(YOUR TASK): Check every line below for the string "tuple", and copy the lines that contain it.

*** PROVIDED RECORDS ***

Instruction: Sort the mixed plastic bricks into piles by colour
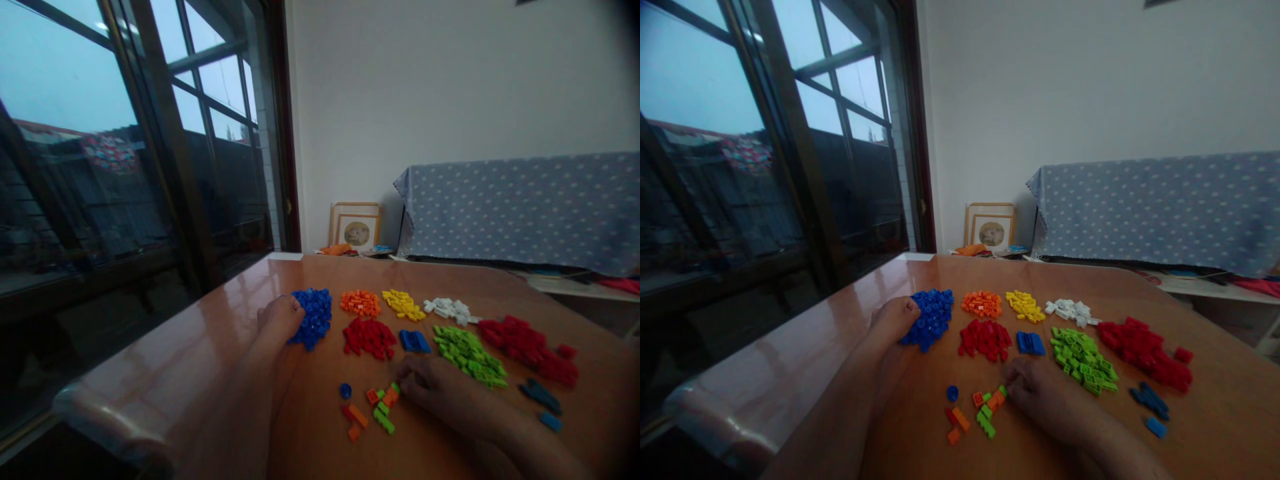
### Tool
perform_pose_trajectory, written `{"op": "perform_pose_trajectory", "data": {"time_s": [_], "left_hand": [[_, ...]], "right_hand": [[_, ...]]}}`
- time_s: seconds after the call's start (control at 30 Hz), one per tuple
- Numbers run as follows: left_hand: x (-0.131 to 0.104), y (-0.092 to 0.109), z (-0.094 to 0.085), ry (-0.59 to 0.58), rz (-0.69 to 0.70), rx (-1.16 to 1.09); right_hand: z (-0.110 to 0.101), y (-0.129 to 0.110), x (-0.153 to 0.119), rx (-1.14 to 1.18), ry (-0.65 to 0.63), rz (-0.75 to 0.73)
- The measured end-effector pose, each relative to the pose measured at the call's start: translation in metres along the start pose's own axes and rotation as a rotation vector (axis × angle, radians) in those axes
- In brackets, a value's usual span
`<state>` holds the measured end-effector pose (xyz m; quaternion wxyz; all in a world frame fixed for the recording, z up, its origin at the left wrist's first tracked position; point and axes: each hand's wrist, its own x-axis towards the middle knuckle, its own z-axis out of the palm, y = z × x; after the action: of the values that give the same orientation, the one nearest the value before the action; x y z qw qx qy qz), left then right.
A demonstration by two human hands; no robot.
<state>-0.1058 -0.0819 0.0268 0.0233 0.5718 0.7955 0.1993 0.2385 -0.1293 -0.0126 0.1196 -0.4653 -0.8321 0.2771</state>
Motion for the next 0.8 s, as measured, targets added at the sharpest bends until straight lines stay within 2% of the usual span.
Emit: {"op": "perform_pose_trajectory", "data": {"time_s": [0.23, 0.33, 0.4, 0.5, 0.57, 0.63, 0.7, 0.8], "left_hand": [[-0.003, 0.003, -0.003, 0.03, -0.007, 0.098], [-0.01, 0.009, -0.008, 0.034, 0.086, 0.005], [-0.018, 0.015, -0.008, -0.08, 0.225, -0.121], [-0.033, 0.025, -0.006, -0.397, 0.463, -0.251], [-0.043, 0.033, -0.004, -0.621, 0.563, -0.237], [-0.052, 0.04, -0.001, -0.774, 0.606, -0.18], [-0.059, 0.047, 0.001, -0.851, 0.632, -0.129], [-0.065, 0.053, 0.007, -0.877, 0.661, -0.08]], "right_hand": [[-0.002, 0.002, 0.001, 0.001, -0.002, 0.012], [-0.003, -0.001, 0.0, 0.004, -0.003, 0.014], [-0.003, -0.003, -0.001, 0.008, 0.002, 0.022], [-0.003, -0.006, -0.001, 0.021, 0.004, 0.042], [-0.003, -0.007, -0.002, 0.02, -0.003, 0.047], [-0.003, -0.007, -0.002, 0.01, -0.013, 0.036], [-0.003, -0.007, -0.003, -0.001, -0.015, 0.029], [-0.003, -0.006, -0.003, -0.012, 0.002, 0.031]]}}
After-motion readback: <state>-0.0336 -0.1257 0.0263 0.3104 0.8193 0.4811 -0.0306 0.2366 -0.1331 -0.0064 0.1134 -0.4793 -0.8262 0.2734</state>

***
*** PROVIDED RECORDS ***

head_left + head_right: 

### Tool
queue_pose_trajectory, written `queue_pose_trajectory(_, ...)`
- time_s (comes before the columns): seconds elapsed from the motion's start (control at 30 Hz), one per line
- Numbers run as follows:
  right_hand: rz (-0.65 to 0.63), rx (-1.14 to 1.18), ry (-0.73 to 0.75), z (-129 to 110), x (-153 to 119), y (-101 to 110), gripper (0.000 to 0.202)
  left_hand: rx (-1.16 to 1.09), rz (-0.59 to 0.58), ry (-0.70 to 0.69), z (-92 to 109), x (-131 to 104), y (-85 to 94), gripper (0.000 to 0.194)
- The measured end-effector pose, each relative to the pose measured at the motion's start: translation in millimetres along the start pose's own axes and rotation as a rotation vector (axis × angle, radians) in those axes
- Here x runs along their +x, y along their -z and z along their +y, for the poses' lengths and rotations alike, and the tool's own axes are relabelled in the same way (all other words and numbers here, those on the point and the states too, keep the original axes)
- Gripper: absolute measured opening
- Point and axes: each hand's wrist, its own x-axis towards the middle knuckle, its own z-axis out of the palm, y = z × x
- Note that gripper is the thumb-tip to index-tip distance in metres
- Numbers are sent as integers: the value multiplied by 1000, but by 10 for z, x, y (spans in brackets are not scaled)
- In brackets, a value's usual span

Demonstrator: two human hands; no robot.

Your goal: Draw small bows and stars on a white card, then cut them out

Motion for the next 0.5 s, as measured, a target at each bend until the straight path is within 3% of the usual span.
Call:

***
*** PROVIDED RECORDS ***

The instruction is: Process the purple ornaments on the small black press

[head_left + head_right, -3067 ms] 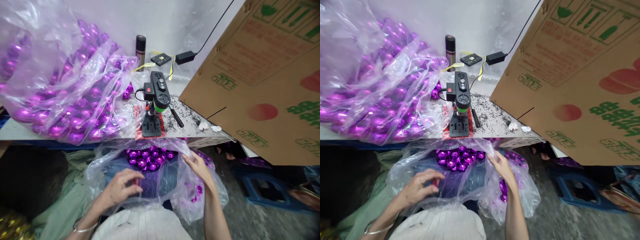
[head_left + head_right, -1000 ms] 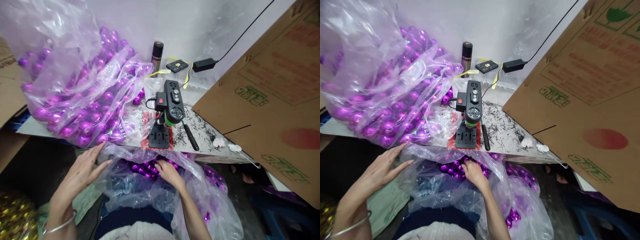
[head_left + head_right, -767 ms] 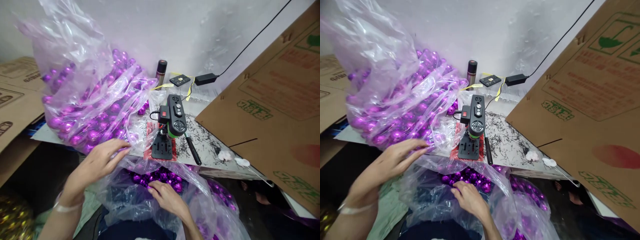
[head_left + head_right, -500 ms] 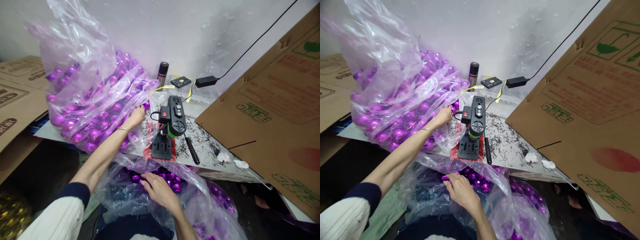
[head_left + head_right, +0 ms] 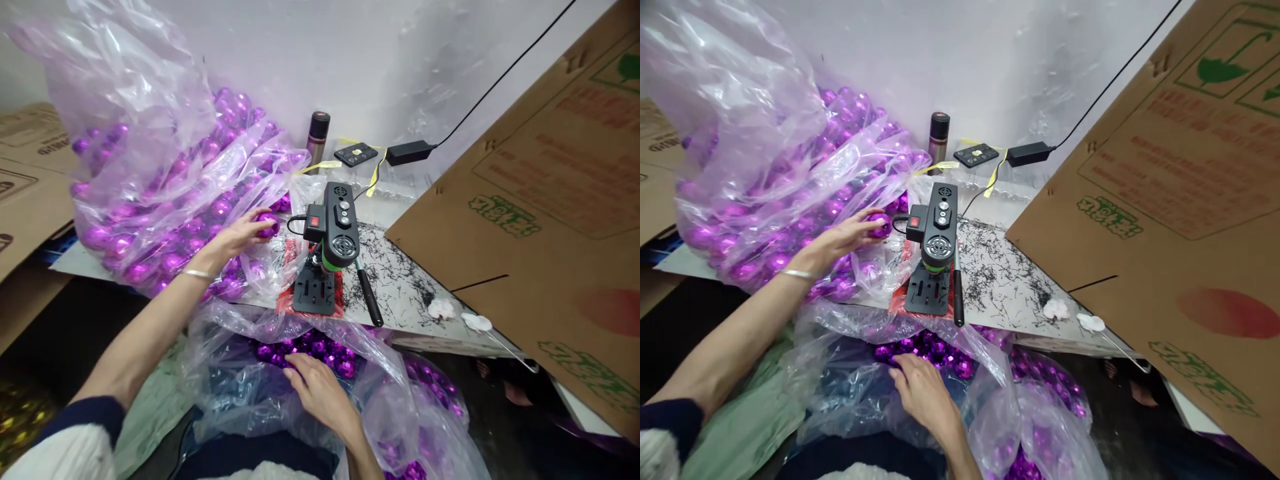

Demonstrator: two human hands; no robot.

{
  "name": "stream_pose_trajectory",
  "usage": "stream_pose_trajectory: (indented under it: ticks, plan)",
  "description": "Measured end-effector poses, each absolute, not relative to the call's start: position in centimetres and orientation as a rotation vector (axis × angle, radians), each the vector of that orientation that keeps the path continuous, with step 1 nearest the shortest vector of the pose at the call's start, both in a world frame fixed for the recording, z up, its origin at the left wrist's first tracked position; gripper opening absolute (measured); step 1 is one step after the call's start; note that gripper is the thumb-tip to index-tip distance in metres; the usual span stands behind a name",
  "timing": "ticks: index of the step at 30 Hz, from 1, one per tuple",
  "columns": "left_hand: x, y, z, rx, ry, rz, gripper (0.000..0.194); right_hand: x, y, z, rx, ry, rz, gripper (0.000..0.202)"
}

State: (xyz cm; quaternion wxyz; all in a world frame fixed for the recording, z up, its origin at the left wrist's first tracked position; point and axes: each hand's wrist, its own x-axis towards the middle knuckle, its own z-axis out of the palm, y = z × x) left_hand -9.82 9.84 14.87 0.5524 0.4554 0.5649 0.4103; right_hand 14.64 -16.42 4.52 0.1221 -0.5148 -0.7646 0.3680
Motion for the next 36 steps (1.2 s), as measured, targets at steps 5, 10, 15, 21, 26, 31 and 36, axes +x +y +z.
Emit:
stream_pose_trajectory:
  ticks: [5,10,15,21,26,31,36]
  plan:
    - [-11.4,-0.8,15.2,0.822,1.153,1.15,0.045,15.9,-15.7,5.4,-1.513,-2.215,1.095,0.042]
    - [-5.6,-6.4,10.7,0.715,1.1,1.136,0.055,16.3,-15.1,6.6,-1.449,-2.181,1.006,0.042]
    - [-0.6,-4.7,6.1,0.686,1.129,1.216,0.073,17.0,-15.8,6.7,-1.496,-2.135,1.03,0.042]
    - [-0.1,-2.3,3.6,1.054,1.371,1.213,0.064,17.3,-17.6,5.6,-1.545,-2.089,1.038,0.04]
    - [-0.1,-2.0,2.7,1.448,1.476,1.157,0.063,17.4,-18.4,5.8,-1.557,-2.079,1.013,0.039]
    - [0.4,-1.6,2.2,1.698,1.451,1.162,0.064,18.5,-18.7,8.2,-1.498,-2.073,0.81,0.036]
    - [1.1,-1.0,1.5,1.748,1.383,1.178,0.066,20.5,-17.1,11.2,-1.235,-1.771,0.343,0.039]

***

(COMPLETED TASK):
- time_s: seconds after the call's start (control at 30 Hz), one per tuple
  "timing": "ticks: index of the step at 30 Hz, from 1, one per tuple",

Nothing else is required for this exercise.